How about a summary of what weve learned about fires in space?
Almost everything about fires is changed in microgravity, and many of the differences are counter-intuitive. Some examples: microgravity fires may spread faster upstream than downstream, opposite to the behavior seen on earth. While fire in space is often weaker than on earth, more inert may be needed for extinguishment. Turbulent flames, commonly thought to be completely independent of gravitational influence, have been seen to double in size when tested in weightlessness. As Prof. Gerard Faeth of the University of Michigan has said, these findings show that gravity has impeded the rational development of combustion science in much the same way that the atmosphere has impeded astronomy.
Combustion processes on earth naturally generate buoyant flow (i.e. light gases rising) that dominates mass and heat transport. In microgravity, transport is primarily by molecular diffusion or by fan-driven convection. The net result: certain materials considered non-flammable on earth can become flammable in microgravity, for example when low-speed air flows, at velocities below those induced by buoyancy on earth, are provided by ventilation systems. Without this air flow, thermal radiation in microgravity is often (but not always) a heat loss that cools the combustion process to the extent that the fire stops producing any smoke and may even self-extinguish. Thus the first line of defense against ongoing fires in spacecraft is to turn off all local power and ventilation, and wait until heat loss and the diminished rate of reactant transport eliminate the fire.
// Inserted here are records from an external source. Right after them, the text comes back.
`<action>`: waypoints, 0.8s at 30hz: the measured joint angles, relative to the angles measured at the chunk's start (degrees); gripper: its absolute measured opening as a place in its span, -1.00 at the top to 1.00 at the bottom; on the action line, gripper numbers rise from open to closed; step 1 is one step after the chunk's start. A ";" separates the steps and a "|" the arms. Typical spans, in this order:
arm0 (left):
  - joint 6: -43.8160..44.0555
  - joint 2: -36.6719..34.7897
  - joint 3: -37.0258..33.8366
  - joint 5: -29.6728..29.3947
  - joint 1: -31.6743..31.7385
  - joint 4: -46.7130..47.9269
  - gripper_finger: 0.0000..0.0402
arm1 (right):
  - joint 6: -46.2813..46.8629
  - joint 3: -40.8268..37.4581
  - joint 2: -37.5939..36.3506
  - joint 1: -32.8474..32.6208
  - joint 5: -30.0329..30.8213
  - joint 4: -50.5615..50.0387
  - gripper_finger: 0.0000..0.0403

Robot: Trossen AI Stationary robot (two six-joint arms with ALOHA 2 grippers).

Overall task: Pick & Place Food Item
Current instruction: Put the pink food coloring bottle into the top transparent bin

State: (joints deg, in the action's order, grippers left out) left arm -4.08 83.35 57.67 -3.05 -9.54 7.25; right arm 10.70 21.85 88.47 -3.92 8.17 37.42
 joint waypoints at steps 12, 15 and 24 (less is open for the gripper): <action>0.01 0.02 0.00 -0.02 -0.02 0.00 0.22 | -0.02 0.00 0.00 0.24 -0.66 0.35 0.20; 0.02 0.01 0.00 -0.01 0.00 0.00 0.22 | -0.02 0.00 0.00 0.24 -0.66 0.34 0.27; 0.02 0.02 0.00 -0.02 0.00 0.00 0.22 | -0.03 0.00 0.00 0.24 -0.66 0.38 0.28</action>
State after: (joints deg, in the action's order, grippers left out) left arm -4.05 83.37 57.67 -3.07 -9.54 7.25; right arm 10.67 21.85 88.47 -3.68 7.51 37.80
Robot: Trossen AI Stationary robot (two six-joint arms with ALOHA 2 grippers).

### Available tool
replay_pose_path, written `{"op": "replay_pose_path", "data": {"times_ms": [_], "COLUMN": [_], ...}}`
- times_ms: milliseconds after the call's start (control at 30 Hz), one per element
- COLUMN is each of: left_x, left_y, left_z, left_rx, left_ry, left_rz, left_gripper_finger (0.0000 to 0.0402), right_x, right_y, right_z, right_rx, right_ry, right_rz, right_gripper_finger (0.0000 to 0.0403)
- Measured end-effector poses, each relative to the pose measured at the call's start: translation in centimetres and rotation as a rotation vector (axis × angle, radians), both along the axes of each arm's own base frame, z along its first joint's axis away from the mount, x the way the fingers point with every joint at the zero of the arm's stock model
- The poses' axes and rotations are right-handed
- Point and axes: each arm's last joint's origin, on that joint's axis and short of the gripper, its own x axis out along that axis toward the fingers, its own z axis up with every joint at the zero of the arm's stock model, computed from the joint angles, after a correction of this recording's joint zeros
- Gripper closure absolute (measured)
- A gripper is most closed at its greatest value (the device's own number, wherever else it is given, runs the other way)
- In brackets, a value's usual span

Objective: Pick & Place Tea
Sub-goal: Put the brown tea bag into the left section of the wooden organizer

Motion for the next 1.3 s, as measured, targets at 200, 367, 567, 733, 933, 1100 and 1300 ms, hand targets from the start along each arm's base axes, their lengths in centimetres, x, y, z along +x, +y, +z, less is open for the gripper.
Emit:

The nature of smoke (soot emitted from a fire) is also different, because buoyancy on earth rapidly accelerates the soot through the flame. In microgravity reactant flow rates can be controlled to yield prodigious amounts of soot and large aggregates of particulate. Recent Shuttle experiments began to map soot production processes as the particulate moved slowly along tractable pathlines; the data suggest the existence of universal relationships known as the soot paradigm, a controversial hypothesis that, if proven, will be used to model and control many practical combustion systems on earth. These data apply to the astronauts' fire safety as well. Smoke detectors on the Shuttle and planned for the International Space Station (ISS) are sensitive to the amounts and types of soot produced. The sensitivity of the detectors to particulate produced by a material burning on earth is not an indication of its sensitivity to the particulate produced by the same material burning in weightlessness.